The submission goes on to present some very reasonable arguments in support of establishing a local division and also suggests that a division of the High Court in Ireland could (in addition to setting up a local division of the UPC) be designated as a “Technology Court” to send a :
strong message to Irish businesses and foreign businesses considering investing here, that Irish people can provide both the necessary technological skills and the necessary specialised legal skills that the high tech industries require.
Denmark, Finland and Sweden/Latvia/Estonia/Lithunia
Hans van de Heuvel pointed us at an agreement that seems to be proposing a Nordic-Baltic regional division of the Unified Patent Court. An announcement apparently confirming this information can be found on the Latvian Cabinet of Ministers website – see here. As Hans points out the Agreement includes Latvia, Estonia, Lithuania and Sweden. Article 9 suggests that it is to be signed in Brussels on 4th March and Article 2 suggests that the division will hear cases in multiple locations in each of the signatory countries. Under Article 4, English will be the language of the proceedings.
Has anyone else heard of this agreement and the fact it may be signed next week?
As Hans pointed out notable absences in the region from this agreement are Denmark and Finland. IPcopy understands that Finland wanted a division which allowed Finnish as a designated language so maybe the language issue has raised its head again and kept Finland out of this agreement. According to this article, language may also have been an issue for Denmark though IPcopy notes that, according to this Patlit blog article, Denmark may be considering setting up its own local division to try and avoid falling at the referendum hurdle.

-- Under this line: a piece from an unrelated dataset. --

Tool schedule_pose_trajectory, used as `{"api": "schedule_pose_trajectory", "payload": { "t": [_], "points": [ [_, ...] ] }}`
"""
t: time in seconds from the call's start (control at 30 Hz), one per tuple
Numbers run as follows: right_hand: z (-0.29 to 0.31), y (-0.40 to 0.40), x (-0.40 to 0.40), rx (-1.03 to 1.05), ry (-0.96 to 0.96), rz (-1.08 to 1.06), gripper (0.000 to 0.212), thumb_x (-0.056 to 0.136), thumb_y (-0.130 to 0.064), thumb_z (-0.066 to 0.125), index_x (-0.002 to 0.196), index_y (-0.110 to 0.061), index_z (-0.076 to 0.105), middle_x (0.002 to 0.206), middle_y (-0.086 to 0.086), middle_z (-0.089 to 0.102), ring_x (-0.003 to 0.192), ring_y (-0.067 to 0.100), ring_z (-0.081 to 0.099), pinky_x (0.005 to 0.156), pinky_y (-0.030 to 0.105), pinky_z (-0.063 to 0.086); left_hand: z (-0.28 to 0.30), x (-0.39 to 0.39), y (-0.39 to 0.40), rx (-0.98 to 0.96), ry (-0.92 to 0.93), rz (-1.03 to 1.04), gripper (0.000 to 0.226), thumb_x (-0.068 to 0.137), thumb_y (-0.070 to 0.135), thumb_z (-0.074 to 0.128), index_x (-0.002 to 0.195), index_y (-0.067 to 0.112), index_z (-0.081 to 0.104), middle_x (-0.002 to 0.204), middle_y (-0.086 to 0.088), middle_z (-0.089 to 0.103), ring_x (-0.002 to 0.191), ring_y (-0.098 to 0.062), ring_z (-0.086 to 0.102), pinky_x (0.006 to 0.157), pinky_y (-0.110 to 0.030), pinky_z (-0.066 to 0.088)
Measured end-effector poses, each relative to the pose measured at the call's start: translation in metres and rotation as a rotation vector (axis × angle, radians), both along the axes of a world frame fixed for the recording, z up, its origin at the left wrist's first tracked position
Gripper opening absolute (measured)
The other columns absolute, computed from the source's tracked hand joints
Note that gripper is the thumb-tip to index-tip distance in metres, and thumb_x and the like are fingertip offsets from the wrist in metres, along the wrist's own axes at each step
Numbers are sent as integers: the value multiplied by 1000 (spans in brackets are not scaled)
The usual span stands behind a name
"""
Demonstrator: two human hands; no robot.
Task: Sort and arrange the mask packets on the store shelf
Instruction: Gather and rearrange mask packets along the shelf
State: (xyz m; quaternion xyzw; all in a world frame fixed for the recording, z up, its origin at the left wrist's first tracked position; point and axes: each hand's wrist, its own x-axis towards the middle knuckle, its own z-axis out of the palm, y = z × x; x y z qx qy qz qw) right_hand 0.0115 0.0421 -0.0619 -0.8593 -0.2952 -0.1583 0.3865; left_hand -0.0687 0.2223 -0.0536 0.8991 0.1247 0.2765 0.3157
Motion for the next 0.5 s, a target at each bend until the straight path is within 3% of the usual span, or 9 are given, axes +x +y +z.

Mark Richardson 27 February 2014
I can confirm that the Danish Goverment has decided that if the referendum for the UPC is passed on May 25, 2014, then there will be established a Danish local division of the UPC. The reason for this appears to be bound to two reasons, the language, i.e. to have both English and Danish as the language of the courts, and it is rumored that the location of the court could not be agreed upon by the Danish and Swedish government.